Guest post by John Hughes
The American College of Emergency Physicians has nearly 40,000 members in its ranks. Most ER physicians in the US are members. Its mission statement from its own website reads “ACEP promotes the highest quality of emergency care and is the leading advocate for emergency physicians, their patients, and the public.
On 24 June 2022, SCOTUS ruled on the Dobbs Vs Jackson abortion rights case. Within hours, ACEP Now (The Official Voice of Emergency Medicine and available to anyone online) posted an article that discussed the ruling, reviewed the medications and doses Emergency Providers (EPs) can prescribe to cause abortions (EPs doing abortion), and commented negatively on crisis pregnancy centers.
“If providing patients with clinic referrals, emergency physicians should be aware of crisis pregnancy centers (CPCs). These centers are usually staffed by non-medical personnel, are meant to dissuade patients from seeking abortions through misinformation and intimidation, and currently outnumber abortion clinics by three to one in some states and as high as nine to one in others.”1
The article didn’t advocate discussing options other than abortion to pregnant patients and lacked the usual risk/benefit discussion of any procedure, especially in this case when post abortion depression and suicidality is well documented?

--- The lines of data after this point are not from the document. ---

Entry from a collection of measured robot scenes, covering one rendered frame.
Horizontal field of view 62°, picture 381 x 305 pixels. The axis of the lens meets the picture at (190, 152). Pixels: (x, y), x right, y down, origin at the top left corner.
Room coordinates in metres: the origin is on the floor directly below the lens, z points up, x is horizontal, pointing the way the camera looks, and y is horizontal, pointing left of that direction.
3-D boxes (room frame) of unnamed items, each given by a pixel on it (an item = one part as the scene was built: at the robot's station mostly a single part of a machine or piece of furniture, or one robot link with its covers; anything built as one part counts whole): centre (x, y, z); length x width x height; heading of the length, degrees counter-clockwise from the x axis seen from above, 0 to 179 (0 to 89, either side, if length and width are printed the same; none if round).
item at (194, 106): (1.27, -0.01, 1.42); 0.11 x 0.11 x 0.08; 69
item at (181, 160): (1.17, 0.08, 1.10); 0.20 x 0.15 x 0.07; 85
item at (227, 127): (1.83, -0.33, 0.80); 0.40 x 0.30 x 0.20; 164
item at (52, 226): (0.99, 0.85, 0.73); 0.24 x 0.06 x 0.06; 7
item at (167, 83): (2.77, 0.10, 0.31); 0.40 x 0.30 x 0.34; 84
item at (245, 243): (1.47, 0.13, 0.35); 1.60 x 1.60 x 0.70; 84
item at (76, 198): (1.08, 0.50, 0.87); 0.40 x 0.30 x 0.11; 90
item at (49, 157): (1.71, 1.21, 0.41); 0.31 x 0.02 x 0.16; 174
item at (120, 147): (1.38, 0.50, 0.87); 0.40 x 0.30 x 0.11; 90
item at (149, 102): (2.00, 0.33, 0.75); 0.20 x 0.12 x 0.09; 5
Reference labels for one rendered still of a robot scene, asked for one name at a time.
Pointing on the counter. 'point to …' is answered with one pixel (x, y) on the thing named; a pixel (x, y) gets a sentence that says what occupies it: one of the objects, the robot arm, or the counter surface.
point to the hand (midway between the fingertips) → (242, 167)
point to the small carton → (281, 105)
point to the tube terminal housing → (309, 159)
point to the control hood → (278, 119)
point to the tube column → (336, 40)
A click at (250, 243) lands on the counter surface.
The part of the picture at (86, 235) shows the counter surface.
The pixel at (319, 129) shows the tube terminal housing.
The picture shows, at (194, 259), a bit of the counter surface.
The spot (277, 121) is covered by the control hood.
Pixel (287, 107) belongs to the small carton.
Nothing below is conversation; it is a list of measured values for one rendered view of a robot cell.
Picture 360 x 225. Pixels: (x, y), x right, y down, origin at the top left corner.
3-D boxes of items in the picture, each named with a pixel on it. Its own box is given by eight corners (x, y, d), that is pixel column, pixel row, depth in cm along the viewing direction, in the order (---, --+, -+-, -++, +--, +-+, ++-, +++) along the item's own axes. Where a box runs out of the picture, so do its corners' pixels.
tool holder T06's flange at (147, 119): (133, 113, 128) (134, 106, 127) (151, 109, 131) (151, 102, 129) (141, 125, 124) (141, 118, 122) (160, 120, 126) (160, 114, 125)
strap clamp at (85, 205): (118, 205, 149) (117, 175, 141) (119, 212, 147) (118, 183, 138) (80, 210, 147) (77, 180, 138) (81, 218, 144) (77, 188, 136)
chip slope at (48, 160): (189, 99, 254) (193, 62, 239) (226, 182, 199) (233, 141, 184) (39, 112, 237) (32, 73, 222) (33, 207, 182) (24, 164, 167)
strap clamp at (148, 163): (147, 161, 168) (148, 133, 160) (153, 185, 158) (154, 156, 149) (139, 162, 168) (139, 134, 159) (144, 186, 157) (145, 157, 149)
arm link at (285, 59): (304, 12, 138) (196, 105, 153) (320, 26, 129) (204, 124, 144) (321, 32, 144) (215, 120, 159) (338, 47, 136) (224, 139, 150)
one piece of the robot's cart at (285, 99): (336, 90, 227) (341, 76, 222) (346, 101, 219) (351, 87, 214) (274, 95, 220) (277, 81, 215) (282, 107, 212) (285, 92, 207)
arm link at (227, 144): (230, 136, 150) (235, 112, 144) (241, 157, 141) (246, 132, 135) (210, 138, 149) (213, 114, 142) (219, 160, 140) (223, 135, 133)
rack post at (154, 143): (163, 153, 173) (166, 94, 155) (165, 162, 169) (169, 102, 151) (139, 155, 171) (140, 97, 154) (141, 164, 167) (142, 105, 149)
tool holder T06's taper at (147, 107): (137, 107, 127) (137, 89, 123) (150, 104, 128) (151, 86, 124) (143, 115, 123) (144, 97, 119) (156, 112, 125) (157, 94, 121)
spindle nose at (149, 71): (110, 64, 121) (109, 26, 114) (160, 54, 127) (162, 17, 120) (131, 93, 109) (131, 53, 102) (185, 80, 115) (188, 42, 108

Bear in mind, the webpage for ACEP Now states the following about its mission:
“ACEP Now is an official publication of the American College of Emergency Physicians. Emergency physicians rely on ACEP Now for indispensable content that can be used in daily practice.
ACEP is the specialty society for Emergency Medicine, and ACEP Now is the official voice of Emergency Medicine.
With a rapidly evolving heath care system, emergency physicians need a trustworthy source for the most valuable and insightful information that impacts the practice of Emergency Medicine. That source is ACEP Now.
Written by physicians for physicians, each issue delivers cutting edge news, practice changing tips, regulatory updates, and the most up to date information on health care reform.”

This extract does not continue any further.